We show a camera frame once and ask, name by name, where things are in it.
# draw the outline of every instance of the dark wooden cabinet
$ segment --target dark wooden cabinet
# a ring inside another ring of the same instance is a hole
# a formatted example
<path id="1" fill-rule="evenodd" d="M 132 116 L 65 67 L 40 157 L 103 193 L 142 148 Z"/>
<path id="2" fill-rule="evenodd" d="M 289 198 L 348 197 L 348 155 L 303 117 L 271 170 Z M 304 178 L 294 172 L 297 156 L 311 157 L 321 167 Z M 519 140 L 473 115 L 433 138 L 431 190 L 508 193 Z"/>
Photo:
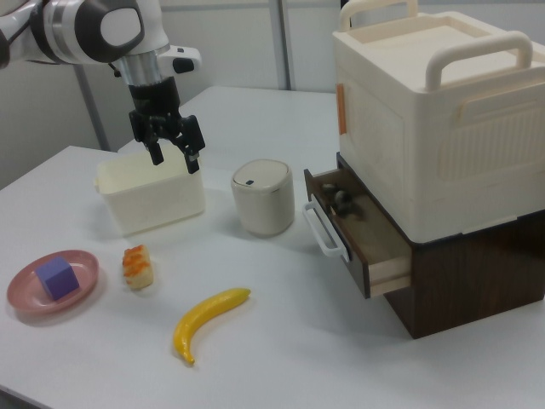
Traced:
<path id="1" fill-rule="evenodd" d="M 545 294 L 545 210 L 469 234 L 411 242 L 337 156 L 313 176 L 314 197 L 348 249 L 348 271 L 365 297 L 384 295 L 413 338 L 425 337 L 531 302 Z M 352 199 L 340 212 L 324 186 Z"/>

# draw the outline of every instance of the box handle
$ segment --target box handle
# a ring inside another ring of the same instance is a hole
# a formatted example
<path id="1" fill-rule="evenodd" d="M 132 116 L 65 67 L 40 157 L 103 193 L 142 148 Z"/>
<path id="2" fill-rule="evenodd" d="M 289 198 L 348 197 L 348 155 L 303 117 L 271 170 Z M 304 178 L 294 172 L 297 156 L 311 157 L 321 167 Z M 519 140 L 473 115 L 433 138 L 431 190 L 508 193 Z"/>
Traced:
<path id="1" fill-rule="evenodd" d="M 445 47 L 437 51 L 427 64 L 426 90 L 432 92 L 441 87 L 443 70 L 452 62 L 510 49 L 519 51 L 517 54 L 517 68 L 530 68 L 533 58 L 533 46 L 528 36 L 522 32 L 506 32 L 505 34 L 481 37 L 470 43 Z"/>
<path id="2" fill-rule="evenodd" d="M 308 211 L 314 210 L 316 213 L 316 216 L 320 220 L 322 227 L 325 229 L 325 232 L 330 236 L 331 240 L 335 243 L 336 247 L 328 247 L 327 244 L 324 242 L 324 239 L 318 232 L 318 229 L 316 228 L 314 222 L 311 220 L 310 216 L 308 215 Z M 318 241 L 318 244 L 320 246 L 320 249 L 322 249 L 322 252 L 327 257 L 339 257 L 341 256 L 346 262 L 349 262 L 350 259 L 348 257 L 348 251 L 345 245 L 342 243 L 341 238 L 339 237 L 339 234 L 333 227 L 333 225 L 330 222 L 330 219 L 325 215 L 324 210 L 322 209 L 322 206 L 318 203 L 316 200 L 316 197 L 314 195 L 311 195 L 311 201 L 306 203 L 303 206 L 303 215 L 305 219 L 307 219 L 308 224 L 310 225 L 311 230 L 313 231 L 314 238 L 316 241 Z"/>
<path id="3" fill-rule="evenodd" d="M 407 3 L 407 14 L 409 17 L 418 16 L 418 0 L 351 0 L 341 10 L 340 32 L 350 30 L 350 18 L 357 13 L 381 9 L 399 3 Z"/>

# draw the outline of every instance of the drawer
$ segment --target drawer
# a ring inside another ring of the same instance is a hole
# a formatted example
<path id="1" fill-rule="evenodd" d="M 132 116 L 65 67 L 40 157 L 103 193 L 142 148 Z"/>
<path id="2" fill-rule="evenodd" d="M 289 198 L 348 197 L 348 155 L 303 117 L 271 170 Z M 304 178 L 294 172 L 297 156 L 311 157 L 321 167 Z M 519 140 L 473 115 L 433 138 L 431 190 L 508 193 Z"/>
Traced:
<path id="1" fill-rule="evenodd" d="M 304 213 L 324 254 L 342 256 L 365 298 L 409 287 L 411 247 L 357 177 L 348 169 L 315 176 L 305 170 L 305 182 L 310 202 Z M 336 248 L 321 239 L 320 228 Z"/>

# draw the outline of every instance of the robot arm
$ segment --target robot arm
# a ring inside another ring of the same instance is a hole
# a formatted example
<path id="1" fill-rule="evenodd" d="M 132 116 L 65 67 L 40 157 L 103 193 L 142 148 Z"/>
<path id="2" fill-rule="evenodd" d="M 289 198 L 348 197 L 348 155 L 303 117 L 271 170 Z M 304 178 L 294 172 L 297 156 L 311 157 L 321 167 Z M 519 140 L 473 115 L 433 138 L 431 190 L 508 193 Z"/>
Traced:
<path id="1" fill-rule="evenodd" d="M 194 116 L 179 114 L 174 75 L 200 67 L 196 49 L 171 46 L 158 0 L 31 0 L 0 17 L 0 68 L 14 60 L 49 64 L 112 64 L 135 103 L 130 121 L 154 164 L 158 139 L 184 153 L 198 170 L 204 139 Z"/>

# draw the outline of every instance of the toy banana
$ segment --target toy banana
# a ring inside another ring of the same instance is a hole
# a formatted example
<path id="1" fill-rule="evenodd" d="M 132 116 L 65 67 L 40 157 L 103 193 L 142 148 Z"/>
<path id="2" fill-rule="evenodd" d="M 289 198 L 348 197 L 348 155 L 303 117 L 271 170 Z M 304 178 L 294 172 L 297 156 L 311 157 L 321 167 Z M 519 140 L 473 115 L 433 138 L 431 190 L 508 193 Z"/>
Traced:
<path id="1" fill-rule="evenodd" d="M 246 288 L 223 291 L 197 304 L 182 317 L 174 331 L 173 342 L 176 351 L 188 364 L 195 363 L 190 350 L 195 332 L 214 317 L 242 304 L 249 295 L 250 290 Z"/>

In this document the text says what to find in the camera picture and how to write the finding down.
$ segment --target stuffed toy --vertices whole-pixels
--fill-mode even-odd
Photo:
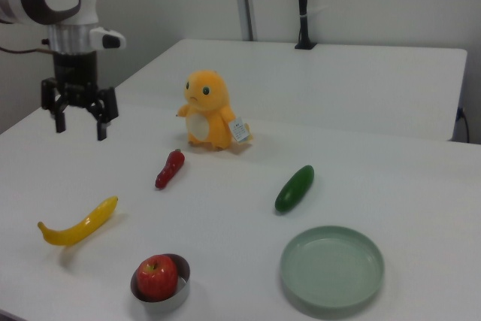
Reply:
[[[218,150],[228,148],[232,140],[228,124],[236,116],[222,77],[211,70],[195,71],[187,78],[183,94],[187,104],[177,115],[186,118],[189,143],[210,144]]]

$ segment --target plush toy belly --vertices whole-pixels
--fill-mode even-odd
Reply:
[[[202,114],[195,113],[187,117],[187,130],[200,141],[209,136],[209,121]]]

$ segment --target table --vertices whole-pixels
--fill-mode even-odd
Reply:
[[[452,138],[466,51],[412,47],[184,40],[121,89],[177,109],[179,83],[211,68],[242,117],[446,141]]]
[[[169,53],[118,87],[120,117],[102,142],[94,119],[72,108],[60,135],[38,110],[0,136],[0,309],[32,321],[152,320],[131,276],[148,256],[177,253],[191,266],[191,293],[161,319],[308,320],[284,297],[280,255],[298,233],[337,225],[367,235],[386,263],[380,293],[351,319],[478,317],[477,145],[245,117],[250,147],[191,148],[174,116],[181,104],[147,92],[146,74],[162,79]],[[177,147],[186,164],[157,191]],[[306,164],[313,187],[278,216],[277,193]],[[95,234],[69,248],[44,242],[38,221],[68,228],[110,195],[116,212]]]

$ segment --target plush toy arm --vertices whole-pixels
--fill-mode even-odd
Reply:
[[[178,117],[185,117],[187,115],[187,112],[189,111],[189,105],[184,104],[182,107],[179,108],[177,111],[177,116]]]
[[[221,108],[220,116],[222,117],[222,120],[227,124],[235,120],[235,114],[228,105]]]

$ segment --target light green dish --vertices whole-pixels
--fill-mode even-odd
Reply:
[[[288,299],[319,314],[369,301],[383,281],[384,261],[363,234],[323,226],[302,232],[287,244],[280,273]]]

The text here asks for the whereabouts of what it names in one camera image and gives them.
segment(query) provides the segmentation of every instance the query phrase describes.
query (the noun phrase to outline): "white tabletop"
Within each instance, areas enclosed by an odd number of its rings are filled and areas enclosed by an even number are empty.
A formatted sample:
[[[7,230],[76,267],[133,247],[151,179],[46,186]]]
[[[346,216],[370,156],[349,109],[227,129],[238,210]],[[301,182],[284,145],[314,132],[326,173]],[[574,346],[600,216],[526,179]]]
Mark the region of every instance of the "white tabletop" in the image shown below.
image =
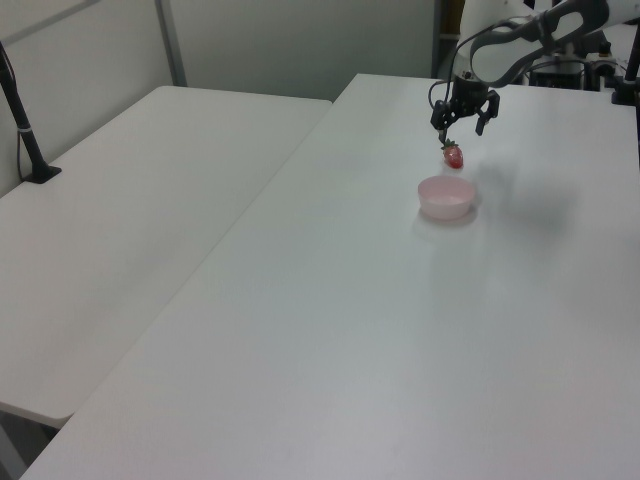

□ □ □

**EXERCISE DESCRIPTION:** With the pictures excluded, restate the material exactly as it stands.

**OUTPUT FOR THIS TASK:**
We show a camera frame once and ask, name by name, where things are in it.
# draw the outline of every instance of the dark wooden cabinet
$ segment --target dark wooden cabinet
# a ring inside another ring of the same instance is a hole
# a formatted example
<path id="1" fill-rule="evenodd" d="M 132 116 L 65 67 L 40 157 L 103 193 L 142 148 Z"/>
<path id="2" fill-rule="evenodd" d="M 289 198 L 348 197 L 348 155 L 303 117 L 271 170 Z M 304 178 L 294 172 L 297 156 L 311 157 L 321 167 Z M 519 140 L 473 115 L 433 138 L 431 190 L 508 193 Z"/>
Photo:
Traced:
<path id="1" fill-rule="evenodd" d="M 545 294 L 545 210 L 469 234 L 411 242 L 337 156 L 313 176 L 314 197 L 348 249 L 348 271 L 365 297 L 384 295 L 413 338 L 425 337 L 531 302 Z M 352 199 L 340 212 L 324 186 Z"/>

# draw the outline of every instance of the box handle
$ segment --target box handle
# a ring inside another ring of the same instance is a hole
# a formatted example
<path id="1" fill-rule="evenodd" d="M 132 116 L 65 67 L 40 157 L 103 193 L 142 148 Z"/>
<path id="2" fill-rule="evenodd" d="M 289 198 L 348 197 L 348 155 L 303 117 L 271 170 Z M 304 178 L 294 172 L 297 156 L 311 157 L 321 167 Z M 519 140 L 473 115 L 433 138 L 431 190 L 508 193 Z"/>
Traced:
<path id="1" fill-rule="evenodd" d="M 445 47 L 437 51 L 427 64 L 426 90 L 432 92 L 441 87 L 443 70 L 452 62 L 510 49 L 519 51 L 517 54 L 517 68 L 530 68 L 533 58 L 533 46 L 528 36 L 522 32 L 506 32 L 505 34 L 481 37 L 470 43 Z"/>
<path id="2" fill-rule="evenodd" d="M 308 211 L 314 210 L 316 213 L 316 216 L 320 220 L 322 227 L 325 229 L 325 232 L 330 236 L 331 240 L 335 243 L 336 247 L 328 247 L 327 244 L 324 242 L 324 239 L 318 232 L 318 229 L 316 228 L 314 222 L 311 220 L 310 216 L 308 215 Z M 318 241 L 318 244 L 320 246 L 320 249 L 322 249 L 322 252 L 327 257 L 339 257 L 341 256 L 346 262 L 349 262 L 350 259 L 348 257 L 348 251 L 345 245 L 342 243 L 341 238 L 339 237 L 339 234 L 333 227 L 333 225 L 330 222 L 330 219 L 325 215 L 324 210 L 322 209 L 322 206 L 318 203 L 316 200 L 316 197 L 314 195 L 311 195 L 311 201 L 306 203 L 303 206 L 303 215 L 305 219 L 307 219 L 308 224 L 310 225 L 311 230 L 313 231 L 314 238 L 316 241 Z"/>
<path id="3" fill-rule="evenodd" d="M 407 3 L 407 14 L 409 17 L 418 16 L 418 0 L 351 0 L 341 10 L 340 32 L 350 30 L 350 18 L 357 13 L 381 9 L 399 3 Z"/>

# draw the outline of every instance of the drawer
$ segment --target drawer
# a ring inside another ring of the same instance is a hole
# a formatted example
<path id="1" fill-rule="evenodd" d="M 132 116 L 65 67 L 40 157 L 103 193 L 142 148 Z"/>
<path id="2" fill-rule="evenodd" d="M 289 198 L 348 197 L 348 155 L 303 117 L 271 170 Z M 304 178 L 294 172 L 297 156 L 311 157 L 321 167 Z M 519 140 L 473 115 L 433 138 L 431 190 L 508 193 Z"/>
Traced:
<path id="1" fill-rule="evenodd" d="M 304 213 L 324 254 L 342 256 L 365 298 L 409 287 L 411 247 L 357 177 L 348 169 L 315 176 L 305 170 L 305 182 L 310 202 Z M 336 248 L 321 239 L 320 228 Z"/>

# draw the outline of every instance of the robot arm
$ segment --target robot arm
# a ring inside another ring of the same instance is a hole
# a formatted example
<path id="1" fill-rule="evenodd" d="M 132 116 L 65 67 L 40 157 L 103 193 L 142 148 Z"/>
<path id="2" fill-rule="evenodd" d="M 289 198 L 348 197 L 348 155 L 303 117 L 271 170 Z M 304 178 L 294 172 L 297 156 L 311 157 L 321 167 Z M 519 140 L 473 115 L 433 138 L 431 190 L 508 193 Z"/>
Traced:
<path id="1" fill-rule="evenodd" d="M 194 116 L 179 114 L 174 75 L 200 67 L 196 49 L 171 46 L 158 0 L 31 0 L 0 17 L 0 68 L 14 60 L 49 64 L 112 64 L 135 103 L 130 121 L 154 164 L 158 139 L 184 153 L 198 170 L 204 139 Z"/>

# draw the outline of every instance of the toy banana
$ segment --target toy banana
# a ring inside another ring of the same instance is a hole
# a formatted example
<path id="1" fill-rule="evenodd" d="M 132 116 L 65 67 L 40 157 L 103 193 L 142 148 Z"/>
<path id="2" fill-rule="evenodd" d="M 289 198 L 348 197 L 348 155 L 303 117 L 271 170 Z M 304 178 L 294 172 L 297 156 L 311 157 L 321 167 Z M 519 140 L 473 115 L 433 138 L 431 190 L 508 193 Z"/>
Traced:
<path id="1" fill-rule="evenodd" d="M 246 288 L 223 291 L 197 304 L 182 317 L 174 331 L 173 342 L 176 351 L 188 364 L 195 363 L 190 350 L 195 332 L 214 317 L 242 304 L 249 295 L 250 290 Z"/>

In this document the text says what to find in the camera picture and how to write the finding down.
$ segment --target stuffed toy --vertices whole-pixels
--fill-mode even-odd
Photo:
Reply:
[[[218,150],[228,148],[232,140],[228,124],[236,116],[222,77],[211,70],[195,71],[187,78],[183,94],[187,104],[177,115],[186,118],[189,143],[210,144]]]

$ segment --target plush toy belly --vertices whole-pixels
--fill-mode even-odd
Reply:
[[[202,114],[195,113],[187,117],[187,130],[200,141],[209,136],[209,121]]]

$ segment --target table --vertices whole-pixels
--fill-mode even-odd
Reply:
[[[452,138],[466,51],[412,47],[184,40],[121,89],[177,109],[179,83],[211,68],[242,117],[446,141]]]
[[[169,53],[118,87],[120,117],[102,142],[94,119],[72,108],[60,135],[38,110],[0,136],[0,309],[32,321],[152,320],[131,276],[148,256],[177,253],[191,266],[191,293],[161,319],[308,320],[284,297],[280,255],[298,233],[337,225],[367,235],[386,263],[380,293],[351,319],[478,317],[477,145],[245,117],[250,147],[191,148],[174,116],[181,104],[147,92],[146,74],[162,79]],[[177,147],[186,164],[157,191]],[[306,164],[313,187],[278,216],[277,193]],[[95,234],[69,248],[44,242],[38,221],[68,228],[110,195],[116,212]]]

$ segment --target plush toy arm --vertices whole-pixels
--fill-mode even-odd
Reply:
[[[178,117],[185,117],[187,115],[187,112],[189,111],[189,105],[184,104],[182,107],[179,108],[177,111],[177,116]]]
[[[221,108],[220,116],[222,117],[222,120],[227,124],[235,120],[235,114],[228,105]]]

$ segment --target light green dish --vertices whole-pixels
--fill-mode even-odd
Reply:
[[[288,299],[319,314],[369,301],[383,281],[384,261],[363,234],[323,226],[302,232],[287,244],[280,273]]]

The text here asks for the whereabouts of what it names in one camera image and gives them.
segment(query) provides the segmentation of every instance the query phrase describes.
query (the noun phrase to outline): "white tabletop"
Within each instance, areas enclosed by an odd number of its rings are filled and areas enclosed by an even number are empty.
A formatted sample:
[[[7,230],[76,267],[133,247],[151,179],[46,186]]]
[[[346,216],[370,156],[349,109],[227,129],[238,210]],[[301,182],[284,145],[314,132],[326,173]],[[574,346],[600,216],[526,179]]]
Mark the region of every instance of the "white tabletop" in the image shown below.
image =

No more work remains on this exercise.